Saturday, April 21, 2007

Number 33

Our 33rd wedding anniversary is coming up in May. In April of 1974 a tornado hit downtown Jasper and blew part of the courthouse away so we had to get our marriage license in Jefferson County. We had the document for several days but we decided to do the deed. We didn't have money for a church wedding and neither of us wanted to ask our parents to foot the bill so eloping felt like the right decision and that's what we did.
So on Sunday May 5th we headed south early in the day and drove to Brewton, Alabama in my old Plymouth Valiant. We arrived at the home of a preacher friend just after lunch. Coy Phillips and his wife Brenda lived in a house trailer in a mobile home park and he married us on their porch.
I had a great Canon F1 camera but Brenda had never taken a picture with a "real" camera. She shot several frames, but they were so badly exposed and out of focus that you could not tell who we were. As a result, we do not have a photographic record of the ceremony.
We said our goodbye's to Coy and Brenda and aimed the Valiant towards the beach.
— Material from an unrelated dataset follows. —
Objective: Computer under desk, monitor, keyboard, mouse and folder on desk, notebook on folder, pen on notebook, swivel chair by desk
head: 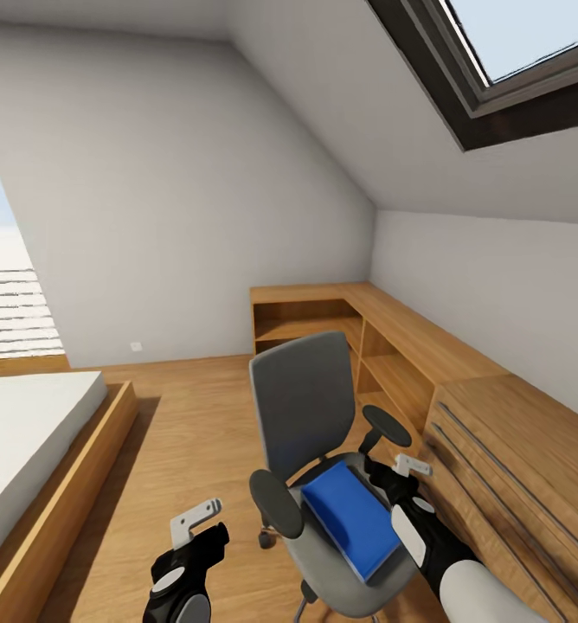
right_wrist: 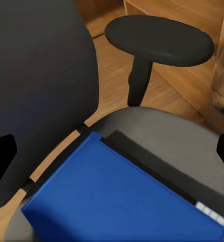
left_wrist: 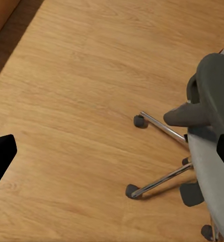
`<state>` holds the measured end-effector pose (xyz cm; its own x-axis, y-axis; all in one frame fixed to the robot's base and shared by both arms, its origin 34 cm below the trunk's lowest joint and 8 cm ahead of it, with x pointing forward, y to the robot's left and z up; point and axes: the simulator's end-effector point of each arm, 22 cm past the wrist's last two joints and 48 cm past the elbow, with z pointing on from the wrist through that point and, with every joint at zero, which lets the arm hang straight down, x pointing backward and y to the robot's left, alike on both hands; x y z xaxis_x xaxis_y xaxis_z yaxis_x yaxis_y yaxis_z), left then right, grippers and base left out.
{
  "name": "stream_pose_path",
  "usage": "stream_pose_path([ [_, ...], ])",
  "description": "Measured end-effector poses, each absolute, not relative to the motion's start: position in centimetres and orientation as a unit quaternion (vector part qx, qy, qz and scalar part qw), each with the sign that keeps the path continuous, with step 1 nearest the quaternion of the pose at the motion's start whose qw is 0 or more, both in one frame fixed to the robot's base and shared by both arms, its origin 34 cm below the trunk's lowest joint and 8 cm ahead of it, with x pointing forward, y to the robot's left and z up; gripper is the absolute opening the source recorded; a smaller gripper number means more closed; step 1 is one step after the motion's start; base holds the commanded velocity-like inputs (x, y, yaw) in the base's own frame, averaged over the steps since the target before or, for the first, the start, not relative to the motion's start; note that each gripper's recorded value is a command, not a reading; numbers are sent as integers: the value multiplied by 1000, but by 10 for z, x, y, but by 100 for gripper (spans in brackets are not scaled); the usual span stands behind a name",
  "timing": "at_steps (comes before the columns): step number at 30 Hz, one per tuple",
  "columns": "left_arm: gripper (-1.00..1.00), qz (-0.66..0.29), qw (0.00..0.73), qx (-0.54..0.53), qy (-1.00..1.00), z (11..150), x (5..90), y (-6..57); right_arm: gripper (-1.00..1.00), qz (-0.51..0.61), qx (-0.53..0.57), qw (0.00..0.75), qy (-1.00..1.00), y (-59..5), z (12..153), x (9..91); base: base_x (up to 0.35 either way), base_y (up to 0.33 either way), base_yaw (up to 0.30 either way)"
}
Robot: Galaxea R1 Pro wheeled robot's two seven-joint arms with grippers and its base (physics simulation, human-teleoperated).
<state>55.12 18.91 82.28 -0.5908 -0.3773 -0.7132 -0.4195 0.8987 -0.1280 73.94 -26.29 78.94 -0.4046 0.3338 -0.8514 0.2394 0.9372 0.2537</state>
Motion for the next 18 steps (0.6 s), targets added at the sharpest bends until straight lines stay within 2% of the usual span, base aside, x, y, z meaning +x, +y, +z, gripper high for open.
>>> stream_pose_path([
  [18,100,29,393,-226,891,795,552,192,100,80,138,540,827,-255,773,746,0,0,0],
])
We stopped at a mom & pop convenience store just south of town and bought a couple of Hostess Twinkies. We parked under the shade of a giant oak, pulled a chilled bottle of Boones' Farm Strawberry Hill wine from the cooler in the back seat, ate our Twinkies, and with red plastic cups we toasted our future together.
We spent a week in Panama City, Florida at Quinn's Cottages. It was a small cinder block cottage with a box fan in the bedroom to pull the cool air through the house on those humid Florida evenings. It was warm that week so at night we made a pallet on the floor of the screened-in front porch and went to sleep each night listening to the sound of the surf from the Gulf. It wasn't fancy but the price was right and we spent a lot of time smiling.
When we returned to Alabama, I helped Jilda move her stuff into the single-wide trailer that we bought from Joe and Becky Potts. We called it home for almost ten years. We had legendary parties in that trailer....I'm not kidding, people still talk about the fun they had there.
The trailer had burnt orange shag carpet --- very chic. The counters and kitchen appliances were avocado as I recall.
I worked at The Community News as a writer and photographer and Jilda worked in a clothing shop. Together we almost made enough to eat. We qualified for food stamps, but we never applied....we just kept chipping away and eating a lot of meals with our parent's.
I know for a fact there were people who thought we didn't stand a chance of making it. The odds were against us. Most of the people we knew then are on their second and some on their third marriages. We had difficult times, and I know for a fact that it was only by the grace of God that she did not take me out in my sleep with that big ol' cast iron frying pan her mother gave her.
I think one of the reasons it worked for us is that we had things in common. We both loved gardening, we honored friendship with each other and the friends we met, and we both love making music. We still love these things today....and these things make us who we are.
May 5th, Cinco de Mayo falls on Saturday this year and we have a very good bottle of wine. I plan to get us a couple Hostess Twinkies and we'll toast our future with red plastic cups.

1 comment:

  1. Oh, this is such a great telling of young love, including orange shag carpet and twinkies. That is why you are still married.